AIM OF THE TASK:
Your task is to retype, exactly and with nothing else, every line from the one containing "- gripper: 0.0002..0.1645" to the end of the listing.

- Opening Delimiter -

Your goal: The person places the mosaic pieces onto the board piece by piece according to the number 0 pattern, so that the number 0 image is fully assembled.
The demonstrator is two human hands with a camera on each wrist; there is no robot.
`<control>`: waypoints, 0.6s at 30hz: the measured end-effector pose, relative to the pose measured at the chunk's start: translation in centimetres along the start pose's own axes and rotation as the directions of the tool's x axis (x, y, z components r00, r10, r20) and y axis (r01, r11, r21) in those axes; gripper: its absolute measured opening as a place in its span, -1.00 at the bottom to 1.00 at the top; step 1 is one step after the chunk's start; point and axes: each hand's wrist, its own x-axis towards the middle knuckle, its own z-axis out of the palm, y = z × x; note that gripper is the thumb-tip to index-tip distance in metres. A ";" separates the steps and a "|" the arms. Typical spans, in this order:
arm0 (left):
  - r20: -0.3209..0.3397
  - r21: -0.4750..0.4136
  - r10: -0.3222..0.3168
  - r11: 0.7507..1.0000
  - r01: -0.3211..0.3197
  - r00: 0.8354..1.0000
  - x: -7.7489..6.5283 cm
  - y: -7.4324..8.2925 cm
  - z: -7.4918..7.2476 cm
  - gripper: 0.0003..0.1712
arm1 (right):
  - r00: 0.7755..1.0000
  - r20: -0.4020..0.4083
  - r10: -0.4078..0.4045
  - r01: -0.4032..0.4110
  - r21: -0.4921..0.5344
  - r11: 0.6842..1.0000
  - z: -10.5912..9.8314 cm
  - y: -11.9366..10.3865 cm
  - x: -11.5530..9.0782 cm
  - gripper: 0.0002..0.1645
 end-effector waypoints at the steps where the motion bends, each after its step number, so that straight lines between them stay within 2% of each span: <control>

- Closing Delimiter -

THE COMPLETED TASK:
  - gripper: 0.0002..0.1645
 end-effector waypoints at the steps where the motion bends, each after its step number, so that straight lines between them stay within 2% of each span: <control>

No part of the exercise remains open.